Write out the data word for word, taking care that no picture is carried over.

--- Supplied data Enclosed Below ---

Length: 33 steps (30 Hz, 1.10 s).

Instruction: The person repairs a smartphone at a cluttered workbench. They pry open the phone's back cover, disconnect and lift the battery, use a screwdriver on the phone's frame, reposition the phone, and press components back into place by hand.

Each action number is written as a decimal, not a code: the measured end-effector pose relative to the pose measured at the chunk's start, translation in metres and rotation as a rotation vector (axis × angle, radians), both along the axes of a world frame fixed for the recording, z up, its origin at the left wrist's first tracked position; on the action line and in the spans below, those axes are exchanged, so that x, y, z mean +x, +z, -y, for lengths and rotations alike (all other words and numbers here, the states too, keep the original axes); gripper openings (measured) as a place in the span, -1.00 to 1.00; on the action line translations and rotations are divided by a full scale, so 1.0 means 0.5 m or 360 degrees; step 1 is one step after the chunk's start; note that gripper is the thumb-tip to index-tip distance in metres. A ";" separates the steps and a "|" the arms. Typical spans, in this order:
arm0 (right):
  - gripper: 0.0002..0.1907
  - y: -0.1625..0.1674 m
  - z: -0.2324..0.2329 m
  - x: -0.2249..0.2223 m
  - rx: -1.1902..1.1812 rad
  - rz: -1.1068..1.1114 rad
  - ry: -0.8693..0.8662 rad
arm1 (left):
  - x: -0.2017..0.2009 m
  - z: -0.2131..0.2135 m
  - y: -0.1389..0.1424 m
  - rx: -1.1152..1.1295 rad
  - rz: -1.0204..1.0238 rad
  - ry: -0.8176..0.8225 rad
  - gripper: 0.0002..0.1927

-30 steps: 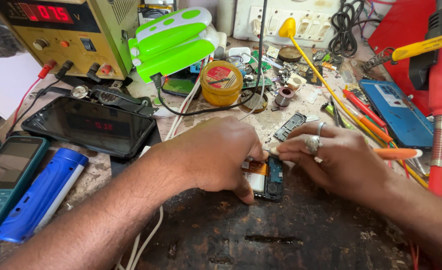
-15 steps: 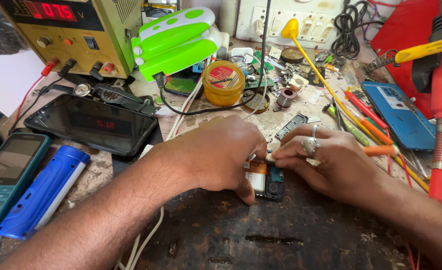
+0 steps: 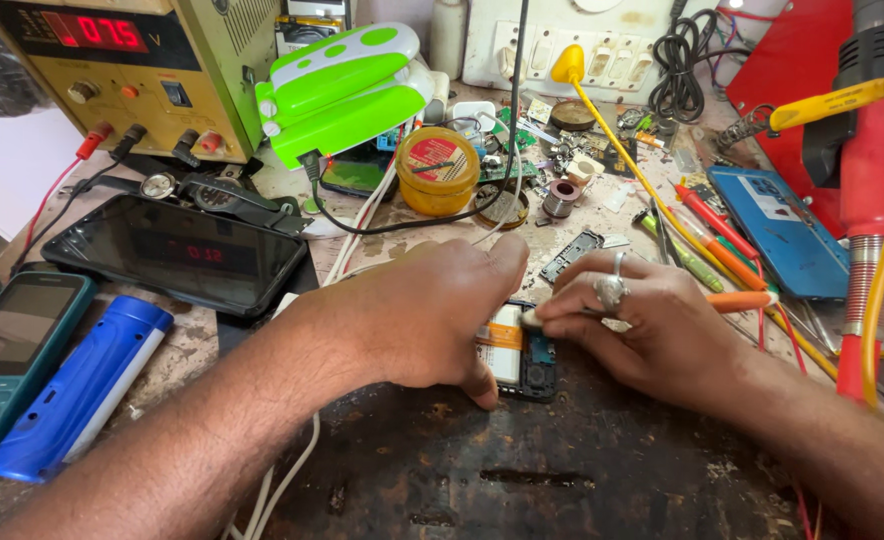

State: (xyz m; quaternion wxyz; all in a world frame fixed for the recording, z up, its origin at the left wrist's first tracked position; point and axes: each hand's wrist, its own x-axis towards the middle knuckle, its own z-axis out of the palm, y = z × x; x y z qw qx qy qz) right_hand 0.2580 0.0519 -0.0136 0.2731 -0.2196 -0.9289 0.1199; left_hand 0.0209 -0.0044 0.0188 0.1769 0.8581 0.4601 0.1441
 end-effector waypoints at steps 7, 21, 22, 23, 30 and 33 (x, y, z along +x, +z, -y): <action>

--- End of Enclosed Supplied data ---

### Solution for this problem
Length: 33 steps (30 Hz, 1.10 s).

Instruction: The person repairs a smartphone at a cluttered workbench. They pry open the phone's back cover, disconnect and lift the battery, use a screwdriver on the phone's frame, reposition the phone, and press components back into place by hand.

Each action number is written as a decimal, not a code: the measured end-effector pose relative to the pose measured at the chunk's start, translation in metres and rotation as a rotation vector (axis × angle, radians), both along the axes of a world frame fixed for the recording, z up, its origin at the left wrist's first tracked position; on the action line and in the spans below, those axes are exchanged, so that x, y, z mean +x, +z, -y, for lengths and rotations alike (all other words and numbers here, the states too, keep the original axes); gripper openings (measured) as a place in the span, -1.00 to 1.00; on the action line translations and rotations are divided by a full scale, so 1.0 means 0.5 m or 360 degrees; step 1 is one step after the chunk's start; note that gripper is the thumb-tip to index-tip distance in metres. A ";" separates the steps and a "|" the arms. Typical spans, in this order:
arm0 (right):
  - gripper: 0.0002..0.1907
  - y: -0.1625..0.1674 m
  - z: -0.2324..0.2329 m
  - x: -0.2249..0.2223 m
  - rx: -1.1902..1.1812 rad
  - rz: -1.1068..1.1114 rad
  - ry: -0.8693..0.8662 rad
arm1 (left):
  - x: -0.2017..0.2009 m
  - z: -0.2131..0.2135 m
  - y: -0.1389..0.1424 m
  - rx: -1.1152..1.1295 rad
  - rz: -1.0204..1.0238 rad
  - ry: -0.8176..0.8225 rad
  - gripper: 0.0002..0.1927

-30 steps: 
-15 steps: 
+0 steps: 

State: (xyz m; quaternion wxyz; all in a world frame fixed for the recording, z up, its origin at the left wrist's first tracked position; point and axes: each hand's wrist, its own x-axis towards the middle knuckle, its own z-axis out of the palm, y = z × x; x y z qw qx qy qz) right_hand 0.2580 0.0519 -0.0136 0.2731 -0.2196 -0.9289 0.1199; left_hand 0.0209 -0.0044 0.0188 0.1769 0.8581 0.4601 0.1441
 end-effector waypoints at steps 7, 21, 22, 23, 30 and 33 (x, y, z along +x, +z, -y): <action>

For this exercise, nothing more remains to be given.